### DATA BELOW
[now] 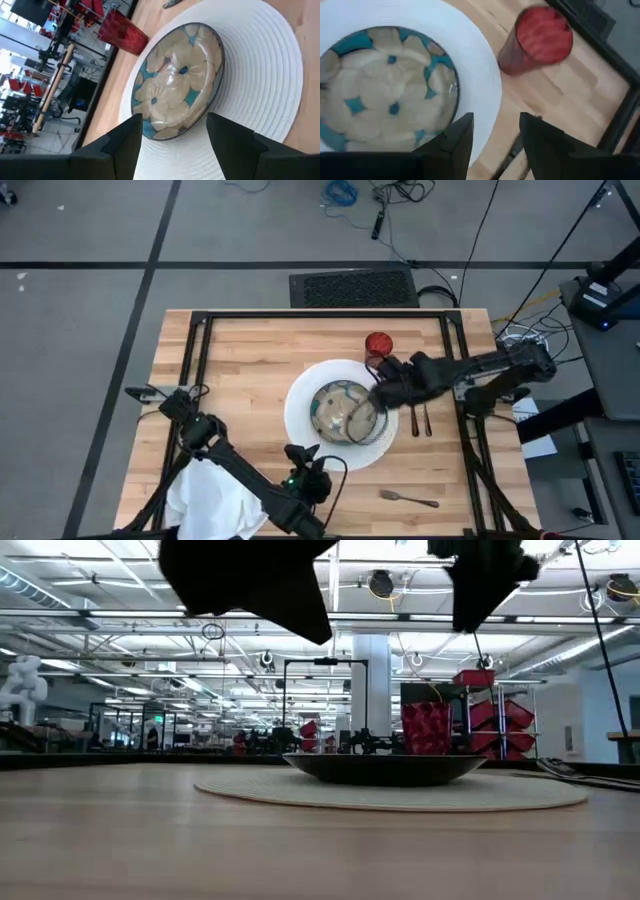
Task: Set table place
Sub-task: Move the red glass to to the top right of the table
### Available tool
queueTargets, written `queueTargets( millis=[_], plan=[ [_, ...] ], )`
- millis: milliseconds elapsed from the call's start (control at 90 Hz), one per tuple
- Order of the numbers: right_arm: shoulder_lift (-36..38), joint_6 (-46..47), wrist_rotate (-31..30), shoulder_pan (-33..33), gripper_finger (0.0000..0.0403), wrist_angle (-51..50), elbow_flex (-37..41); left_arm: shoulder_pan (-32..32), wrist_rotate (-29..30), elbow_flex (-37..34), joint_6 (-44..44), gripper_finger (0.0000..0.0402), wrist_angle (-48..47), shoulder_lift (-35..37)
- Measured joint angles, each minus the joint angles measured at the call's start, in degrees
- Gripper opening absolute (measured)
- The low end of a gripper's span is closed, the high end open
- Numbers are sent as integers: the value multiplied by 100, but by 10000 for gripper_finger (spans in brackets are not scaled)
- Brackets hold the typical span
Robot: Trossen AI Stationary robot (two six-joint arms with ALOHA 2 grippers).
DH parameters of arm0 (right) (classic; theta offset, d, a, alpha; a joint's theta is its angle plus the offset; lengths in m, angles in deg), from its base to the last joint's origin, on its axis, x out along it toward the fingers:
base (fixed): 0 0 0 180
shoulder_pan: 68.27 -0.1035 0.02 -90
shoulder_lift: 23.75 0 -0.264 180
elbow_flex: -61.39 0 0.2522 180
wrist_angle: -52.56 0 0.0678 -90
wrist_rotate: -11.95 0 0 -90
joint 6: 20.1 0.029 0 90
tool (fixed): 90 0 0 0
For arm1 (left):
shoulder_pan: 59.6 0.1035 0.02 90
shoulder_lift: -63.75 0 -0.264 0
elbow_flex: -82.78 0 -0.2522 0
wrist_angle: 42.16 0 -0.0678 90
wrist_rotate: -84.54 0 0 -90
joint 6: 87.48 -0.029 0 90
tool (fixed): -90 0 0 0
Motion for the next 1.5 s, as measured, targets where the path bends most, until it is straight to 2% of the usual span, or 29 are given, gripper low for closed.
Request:
queueTargets(
  millis=[100, 233, 367, 433, 578, 700, 911, 1156, 1267, 1367, 1444, 1500],
  plan=[
    [3, -1051, 150, 615, 148, 577, 0, 147, -139, 0, -577, 208, 690, 0],
    [-52, -2310, 739, 1497, 148, 1301, 0, 293, -362, -8, -1499, 208, 1804, -47],
    [-128, -3325, 1327, 2272, 148, 1720, 0, 387, -868, -417, -2252, 208, 2780, -111],
    [-186, -3574, 1642, 2619, 148, 1821, 36, 433, -1034, -766, -2157, 208, 2780, -129],
    [-349, -3984, 2179, 3143, 148, 1912, 296, 522, -1257, -1586, -1298, 208, 2707, -53],
    [-504, -4201, 2571, 3245, 148, 2071, 488, 520, -1303, -1807, -1008, 208, 2715, -23],
    [-889, -4235, 2517, 3301, 148, 2278, 601, 527, -1473, -1861, -1228, 208, 2687, 313],
    [-1431, -4193, 2540, 3301, 144, 2398, 603, 220, -1380, -1851, -1031, 208, 2437, 1103],
    [-1516, -4211, 2535, 3306, 115, 2417, 603, 127, -1409, -1853, -898, 205, 1575, 1533],
    [-1504, -4296, 2535, 3306, 67, 2417, 603, 254, -1474, -2089, -570, 192, 889, 2033],
    [-1420, -4432, 2515, 3303, 22, 2406, 603, 436, -1698, -2639, -575, 178, 980, 2523],
    [-1333, -4552, 2488, 3301, 9, 2395, 597, 608, -1872, -3174, -588, 167, 1224, 2961]
  ],
)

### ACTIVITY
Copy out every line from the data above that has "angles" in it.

### YOUR SOLUTION
- Measured joint angles, each minus the joint angles measured at the call's start, in degrees
DH parameters of arm0 (right) (classic; theta offset, d, a, alpha; a joint's theta is its angle plus the offset; lengths in m, angles in deg), from its base to the last joint's origin, on its axis, x out along it toward the fingers:

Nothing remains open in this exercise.